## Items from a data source
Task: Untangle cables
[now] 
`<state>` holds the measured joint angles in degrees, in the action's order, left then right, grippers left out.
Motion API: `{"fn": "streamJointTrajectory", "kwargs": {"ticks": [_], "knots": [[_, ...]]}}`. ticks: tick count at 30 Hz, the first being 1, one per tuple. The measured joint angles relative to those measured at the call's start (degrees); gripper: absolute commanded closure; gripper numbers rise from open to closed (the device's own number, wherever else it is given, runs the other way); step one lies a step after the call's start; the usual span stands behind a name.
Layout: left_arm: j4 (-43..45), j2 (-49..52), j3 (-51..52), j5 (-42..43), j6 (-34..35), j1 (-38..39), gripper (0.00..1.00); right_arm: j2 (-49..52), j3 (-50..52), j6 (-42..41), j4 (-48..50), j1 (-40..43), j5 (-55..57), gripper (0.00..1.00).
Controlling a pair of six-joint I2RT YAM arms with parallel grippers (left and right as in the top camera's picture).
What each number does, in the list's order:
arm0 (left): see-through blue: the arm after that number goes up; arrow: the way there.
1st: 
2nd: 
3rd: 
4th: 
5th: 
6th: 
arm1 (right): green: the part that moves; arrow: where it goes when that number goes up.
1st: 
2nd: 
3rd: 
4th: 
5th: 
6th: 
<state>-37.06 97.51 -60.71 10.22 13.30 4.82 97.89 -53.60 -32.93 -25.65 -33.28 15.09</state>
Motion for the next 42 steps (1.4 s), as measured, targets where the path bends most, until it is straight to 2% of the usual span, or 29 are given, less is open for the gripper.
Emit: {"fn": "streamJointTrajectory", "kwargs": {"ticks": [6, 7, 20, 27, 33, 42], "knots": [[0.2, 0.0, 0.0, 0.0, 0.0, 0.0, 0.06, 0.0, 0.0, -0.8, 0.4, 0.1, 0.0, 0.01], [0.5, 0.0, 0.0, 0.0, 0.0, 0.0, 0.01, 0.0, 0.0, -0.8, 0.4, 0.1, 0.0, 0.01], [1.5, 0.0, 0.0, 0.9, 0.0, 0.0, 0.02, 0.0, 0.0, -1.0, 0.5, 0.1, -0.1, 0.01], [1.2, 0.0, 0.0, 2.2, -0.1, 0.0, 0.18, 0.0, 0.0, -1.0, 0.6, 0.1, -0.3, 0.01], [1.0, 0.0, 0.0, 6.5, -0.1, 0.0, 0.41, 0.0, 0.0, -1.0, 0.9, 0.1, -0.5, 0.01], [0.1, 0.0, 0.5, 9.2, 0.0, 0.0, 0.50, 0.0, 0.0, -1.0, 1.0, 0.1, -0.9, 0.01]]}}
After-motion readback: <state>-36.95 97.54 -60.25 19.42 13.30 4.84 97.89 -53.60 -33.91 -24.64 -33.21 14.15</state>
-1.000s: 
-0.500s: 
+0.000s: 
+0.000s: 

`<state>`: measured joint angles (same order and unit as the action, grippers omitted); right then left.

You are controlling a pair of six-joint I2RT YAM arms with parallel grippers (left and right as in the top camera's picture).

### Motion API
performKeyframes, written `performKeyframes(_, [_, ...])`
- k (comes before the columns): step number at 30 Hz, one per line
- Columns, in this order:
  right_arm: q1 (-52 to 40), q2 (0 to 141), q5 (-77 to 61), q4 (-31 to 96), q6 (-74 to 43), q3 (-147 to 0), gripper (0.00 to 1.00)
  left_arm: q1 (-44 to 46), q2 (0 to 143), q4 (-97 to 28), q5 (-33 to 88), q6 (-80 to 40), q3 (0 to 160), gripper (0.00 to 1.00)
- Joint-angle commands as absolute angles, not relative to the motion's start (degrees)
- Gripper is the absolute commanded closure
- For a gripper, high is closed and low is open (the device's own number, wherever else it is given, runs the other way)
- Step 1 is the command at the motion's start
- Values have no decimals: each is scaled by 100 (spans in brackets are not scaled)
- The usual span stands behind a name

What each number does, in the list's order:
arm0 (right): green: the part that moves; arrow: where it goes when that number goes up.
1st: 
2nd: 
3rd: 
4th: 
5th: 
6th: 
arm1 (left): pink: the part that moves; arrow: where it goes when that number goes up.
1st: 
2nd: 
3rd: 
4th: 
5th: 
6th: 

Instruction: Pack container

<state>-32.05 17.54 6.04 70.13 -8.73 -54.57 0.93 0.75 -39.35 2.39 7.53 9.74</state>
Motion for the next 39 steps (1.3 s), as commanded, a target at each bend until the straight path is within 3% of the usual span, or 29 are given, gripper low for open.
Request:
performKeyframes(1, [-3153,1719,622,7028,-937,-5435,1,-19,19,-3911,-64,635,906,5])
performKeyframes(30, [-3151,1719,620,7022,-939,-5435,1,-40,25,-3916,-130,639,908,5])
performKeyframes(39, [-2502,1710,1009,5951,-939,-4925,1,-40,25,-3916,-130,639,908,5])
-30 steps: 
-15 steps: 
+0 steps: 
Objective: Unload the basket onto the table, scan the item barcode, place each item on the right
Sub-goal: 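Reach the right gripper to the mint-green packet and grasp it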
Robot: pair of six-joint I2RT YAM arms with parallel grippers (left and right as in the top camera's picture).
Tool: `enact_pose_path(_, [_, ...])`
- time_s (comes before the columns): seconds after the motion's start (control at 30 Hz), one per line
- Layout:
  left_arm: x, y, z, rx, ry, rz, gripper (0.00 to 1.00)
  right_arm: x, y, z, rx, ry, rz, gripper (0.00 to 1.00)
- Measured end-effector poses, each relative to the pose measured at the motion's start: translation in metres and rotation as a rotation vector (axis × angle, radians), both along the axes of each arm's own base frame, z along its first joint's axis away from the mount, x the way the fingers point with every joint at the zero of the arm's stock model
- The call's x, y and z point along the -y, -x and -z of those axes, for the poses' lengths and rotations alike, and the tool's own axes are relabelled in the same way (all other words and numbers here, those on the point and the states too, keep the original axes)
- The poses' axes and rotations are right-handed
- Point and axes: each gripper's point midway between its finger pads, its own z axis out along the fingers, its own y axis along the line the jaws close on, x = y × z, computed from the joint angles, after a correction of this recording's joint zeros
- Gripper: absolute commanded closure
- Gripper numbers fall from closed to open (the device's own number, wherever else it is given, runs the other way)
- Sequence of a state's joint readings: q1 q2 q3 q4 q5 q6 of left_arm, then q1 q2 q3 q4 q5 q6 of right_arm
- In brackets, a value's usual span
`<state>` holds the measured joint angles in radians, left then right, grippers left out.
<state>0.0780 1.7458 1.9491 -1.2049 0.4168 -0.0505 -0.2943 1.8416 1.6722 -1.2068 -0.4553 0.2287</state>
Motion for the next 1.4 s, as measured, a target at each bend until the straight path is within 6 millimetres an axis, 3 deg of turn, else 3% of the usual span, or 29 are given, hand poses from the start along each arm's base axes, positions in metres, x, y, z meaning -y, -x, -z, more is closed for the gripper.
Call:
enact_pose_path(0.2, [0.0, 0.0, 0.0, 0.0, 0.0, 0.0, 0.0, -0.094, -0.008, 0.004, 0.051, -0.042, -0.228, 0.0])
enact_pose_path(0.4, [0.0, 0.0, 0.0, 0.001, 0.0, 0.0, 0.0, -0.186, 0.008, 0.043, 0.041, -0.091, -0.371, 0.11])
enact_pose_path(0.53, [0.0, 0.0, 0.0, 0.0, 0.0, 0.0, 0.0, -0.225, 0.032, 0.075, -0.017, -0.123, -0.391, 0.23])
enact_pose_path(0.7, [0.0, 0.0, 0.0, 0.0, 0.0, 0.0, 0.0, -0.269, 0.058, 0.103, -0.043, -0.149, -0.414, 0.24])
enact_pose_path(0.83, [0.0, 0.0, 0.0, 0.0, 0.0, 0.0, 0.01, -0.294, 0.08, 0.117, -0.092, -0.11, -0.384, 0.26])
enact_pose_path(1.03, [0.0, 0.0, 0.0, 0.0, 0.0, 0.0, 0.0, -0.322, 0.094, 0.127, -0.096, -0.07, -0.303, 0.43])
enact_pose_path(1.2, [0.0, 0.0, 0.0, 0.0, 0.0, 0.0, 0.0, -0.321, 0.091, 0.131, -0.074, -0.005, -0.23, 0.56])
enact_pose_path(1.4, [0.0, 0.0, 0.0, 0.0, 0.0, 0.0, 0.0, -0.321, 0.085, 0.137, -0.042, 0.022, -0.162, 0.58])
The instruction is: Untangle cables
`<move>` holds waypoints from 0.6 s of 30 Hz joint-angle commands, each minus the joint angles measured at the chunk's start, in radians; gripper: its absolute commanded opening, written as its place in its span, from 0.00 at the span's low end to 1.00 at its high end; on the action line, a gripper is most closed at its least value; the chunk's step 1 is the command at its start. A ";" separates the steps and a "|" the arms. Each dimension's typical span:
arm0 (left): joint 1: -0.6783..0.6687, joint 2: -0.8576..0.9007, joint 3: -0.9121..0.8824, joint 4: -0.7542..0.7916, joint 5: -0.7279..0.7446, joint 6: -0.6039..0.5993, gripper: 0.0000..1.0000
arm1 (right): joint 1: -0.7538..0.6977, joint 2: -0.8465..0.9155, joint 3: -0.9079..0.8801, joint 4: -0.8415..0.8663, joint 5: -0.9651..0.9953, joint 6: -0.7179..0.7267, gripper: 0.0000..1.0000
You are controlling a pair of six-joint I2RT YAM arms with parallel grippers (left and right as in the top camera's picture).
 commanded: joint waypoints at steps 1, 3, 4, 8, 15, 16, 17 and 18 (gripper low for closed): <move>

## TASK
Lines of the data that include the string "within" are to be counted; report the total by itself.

## TASK RESPONSE
2